Happily striding our way across the Wellington Plains, the walking is easy, if not deceptively damp underneath the alpine tussocks.  It’s now that I remember my trusty Keen hiking boots are only water-resistant, not water-proof, as I intended to do this hike 2 years ago in warmer/drier weather.  I tread carefully, annoying myself that its slowing me down.  Peter strides on nonchalantly, oblivious to the fact that water is getting into my boots.  Already!

Dunsmuir Hut?
Dunsmuir Hut

Head down and concentrating so hard on the placement of each foot among the grass tussocks, I probably would have missed seeing Dunsmuir Hut if Peter hadn’t noticed it first! A little dilapidated, but in an emergency it would provide shelter of sorts and with a crude fireplace, some welcome warmth if there was enough dry wood around.

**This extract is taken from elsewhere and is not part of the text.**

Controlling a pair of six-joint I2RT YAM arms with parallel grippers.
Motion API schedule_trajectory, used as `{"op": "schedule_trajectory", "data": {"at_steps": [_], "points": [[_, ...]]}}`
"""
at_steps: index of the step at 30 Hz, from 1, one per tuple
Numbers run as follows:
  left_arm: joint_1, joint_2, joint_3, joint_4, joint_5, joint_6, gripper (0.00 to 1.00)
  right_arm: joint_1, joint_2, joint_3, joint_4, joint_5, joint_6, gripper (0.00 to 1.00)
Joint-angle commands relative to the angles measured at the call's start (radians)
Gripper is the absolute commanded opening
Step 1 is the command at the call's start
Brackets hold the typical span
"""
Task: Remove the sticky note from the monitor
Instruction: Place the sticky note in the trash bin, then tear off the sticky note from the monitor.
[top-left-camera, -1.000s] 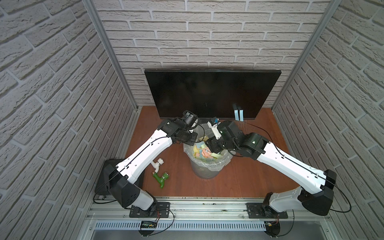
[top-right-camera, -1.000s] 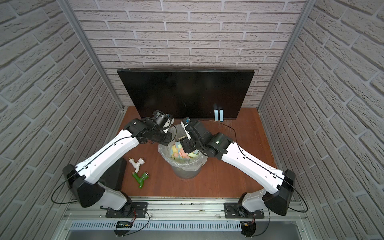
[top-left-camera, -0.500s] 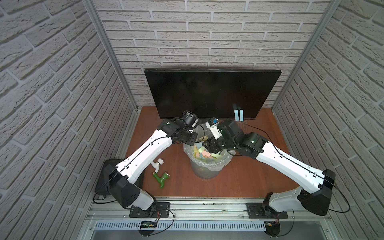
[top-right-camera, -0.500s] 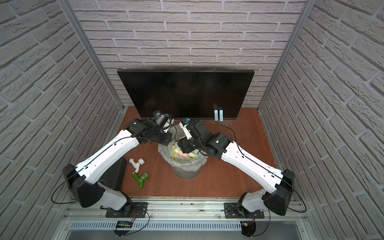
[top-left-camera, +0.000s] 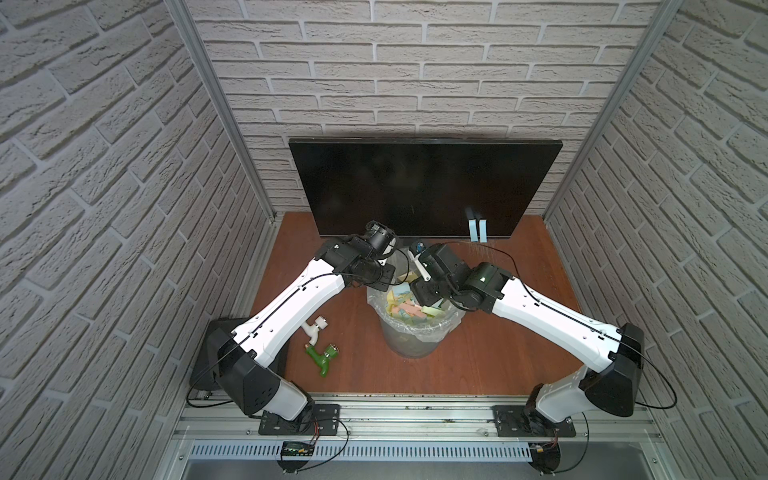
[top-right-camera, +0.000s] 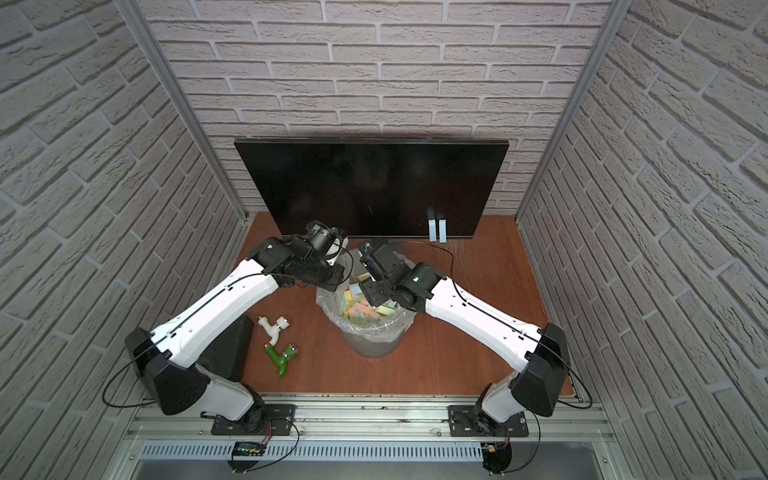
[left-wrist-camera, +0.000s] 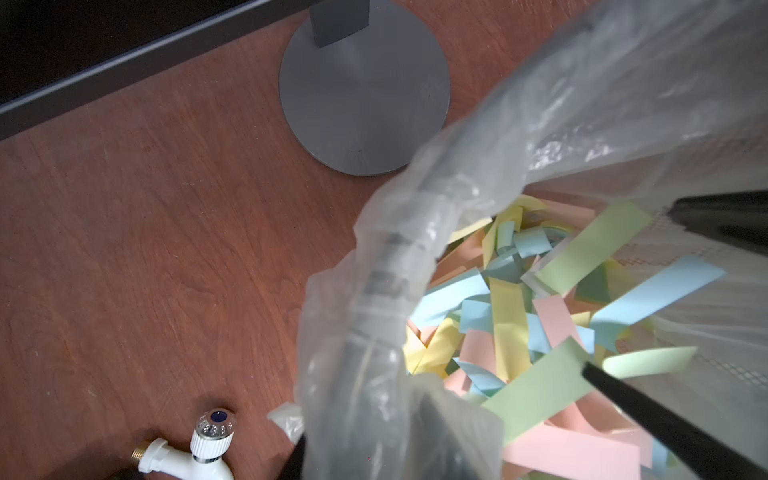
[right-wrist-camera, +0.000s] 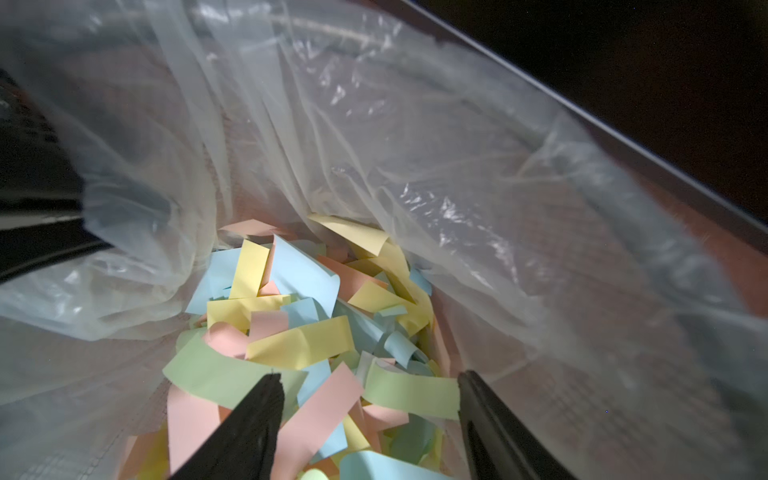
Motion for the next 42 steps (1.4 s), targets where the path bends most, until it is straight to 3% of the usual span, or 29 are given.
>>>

We continue along the Wellington Plains Track which for now is a lot drier, and the track is well defined (at the moment) which makes our progress quite easy.  Big excitement (from me, anyway) when we see our first patch of remnant winter snow on the track verge.

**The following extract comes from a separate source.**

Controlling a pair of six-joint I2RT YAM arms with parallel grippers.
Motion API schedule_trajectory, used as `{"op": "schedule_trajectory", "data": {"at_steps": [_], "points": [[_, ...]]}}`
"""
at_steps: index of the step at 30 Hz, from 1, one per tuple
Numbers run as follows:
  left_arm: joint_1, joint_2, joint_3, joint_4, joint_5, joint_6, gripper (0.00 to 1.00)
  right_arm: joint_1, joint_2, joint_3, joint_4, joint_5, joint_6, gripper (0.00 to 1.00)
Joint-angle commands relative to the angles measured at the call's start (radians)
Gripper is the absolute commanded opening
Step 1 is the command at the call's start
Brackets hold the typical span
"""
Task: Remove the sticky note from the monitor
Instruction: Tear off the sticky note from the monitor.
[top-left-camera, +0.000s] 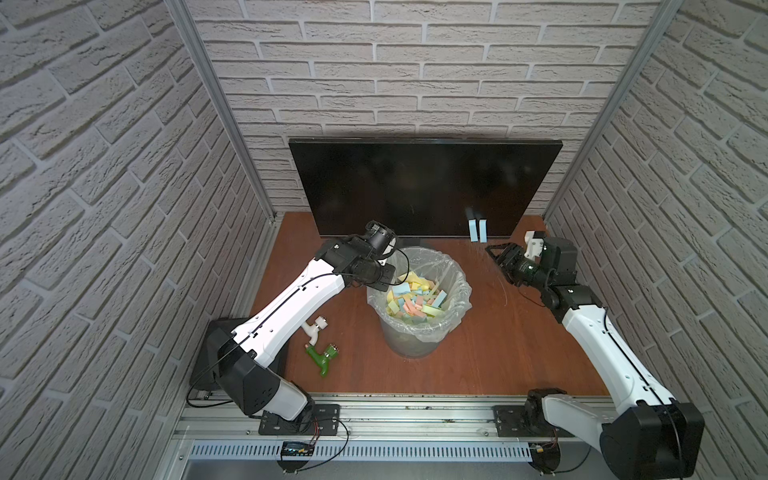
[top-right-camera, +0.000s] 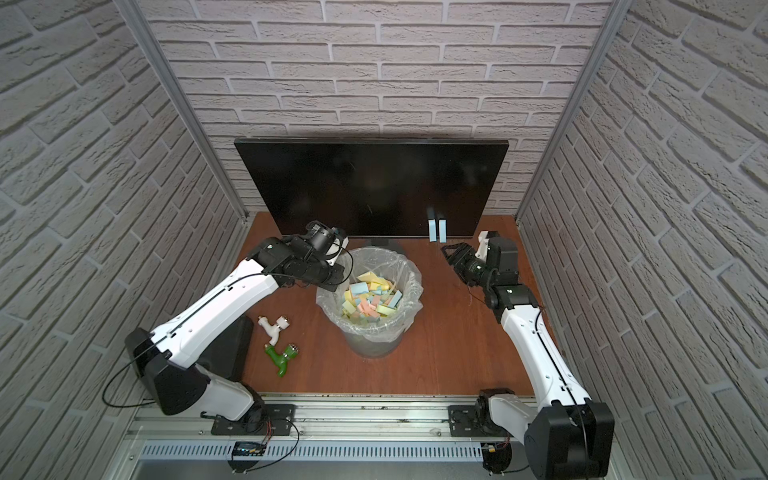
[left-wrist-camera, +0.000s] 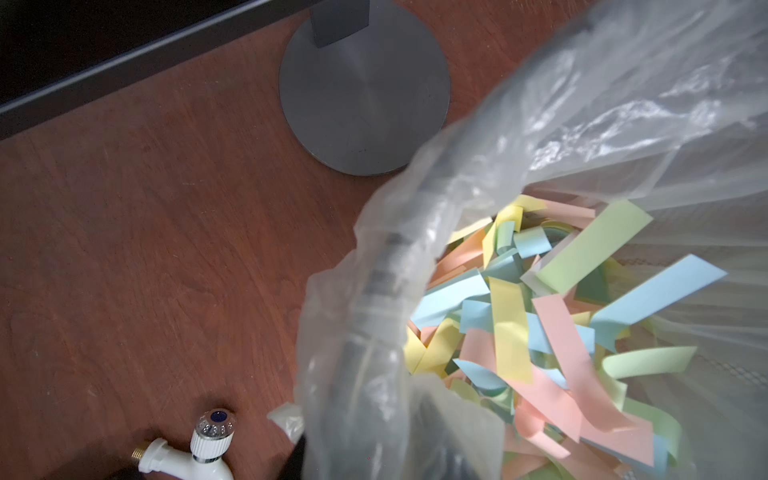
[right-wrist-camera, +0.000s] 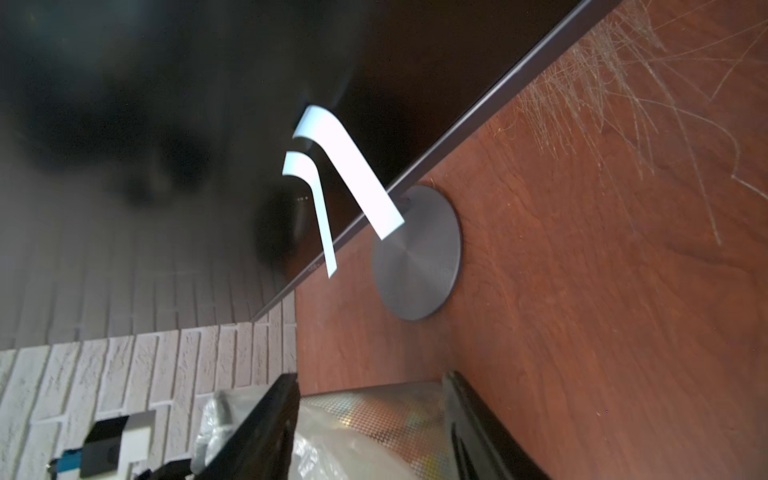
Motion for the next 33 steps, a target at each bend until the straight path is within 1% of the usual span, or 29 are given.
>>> {"op": "schedule_trajectory", "data": {"at_steps": [1,11,15,25,33], "points": [[-0.004,-0.013,-0.001,0.018,0.009,-0.008,0.34,-0.011,0.027,-0.018,0.182,-0.021,0.063,0.56],[-0.005,-0.014,-0.004,0.019,0.008,-0.007,0.34,-0.015,0.154,0.003,0.284,-0.017,0.079,0.54],[-0.006,-0.017,-0.003,0.019,0.009,-0.008,0.33,-0.015,0.173,0.004,0.294,-0.012,0.062,0.54],[-0.007,-0.018,-0.002,0.021,0.010,-0.008,0.33,-0.013,0.207,0.018,0.324,-0.007,0.045,0.46],[-0.006,-0.018,-0.004,0.020,0.011,-0.009,0.33,-0.012,0.246,0.039,0.346,-0.012,0.048,0.46]]}}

Remnant winter snow on the Wellington Plains Track.
Remnant winter snow on the Wellington Plains Track.

We pass a landmark (of sorts), but we are none the wiser of the meaning behind it.  Gateway to the beyond?

My fixation with the snow has me pretending to ski on probably the largest patch of snow we encounter.  I am surprised that there isn’t more of it, as winter has only passed us by 2 weeks ago (officially anyway).

The fashion stakes are non-existent on these ski slopes!
The fashion stakes are non-existent on these ski slopes!

We continue on our merry way, until we encounter the track junction that will lead us to Mt. Wellington.  We take the left hand turn into Moroka Gap Walking Track.  To have stayed on the track and gone straight ahead would have taken us along McFarlane Saddle Walking Track, and that would have been the easy option!  But no, we want something more challenging!  Well, that’s what I thought anyway.  Peter?

To Mt. Wellington via Moroka Gap Walking Track.
To Mt. Wellington via Moroka Gap Walking Track.

The walking track starts off a bit blurred, and continues to get blurrier as we progress.  At least Mt. Wellington stands out like the proverbial so we know which way to go.

Ok, so now it’s time to do a short uphill walk to the summit of Mt. Wellington.  Well, I do it but Peter has ‘been there, done that’ so decides to have an extended lunch break while I take in the stunning panorama at the summit (1634m above sea level).

When I return from the summit and devour some lunch, I peruse the Trek Notes and am disappointed to read that if we had have left a bit earlier we would be at Millers Hut for lunch! For us that is still another 3 -3.5 km away.  We plod on and I find the first 20 minutes after our break to be a bit of a strain.  Not that the walking is hard, it’s just trying to find my rhythm again after a 20 minute break of not having my 15 kilo pack on.  I’ve lost my mojo. I do the motions and repeat my mantra over and over again and before long I am in the groove and pack weariness leaves me alone (for now).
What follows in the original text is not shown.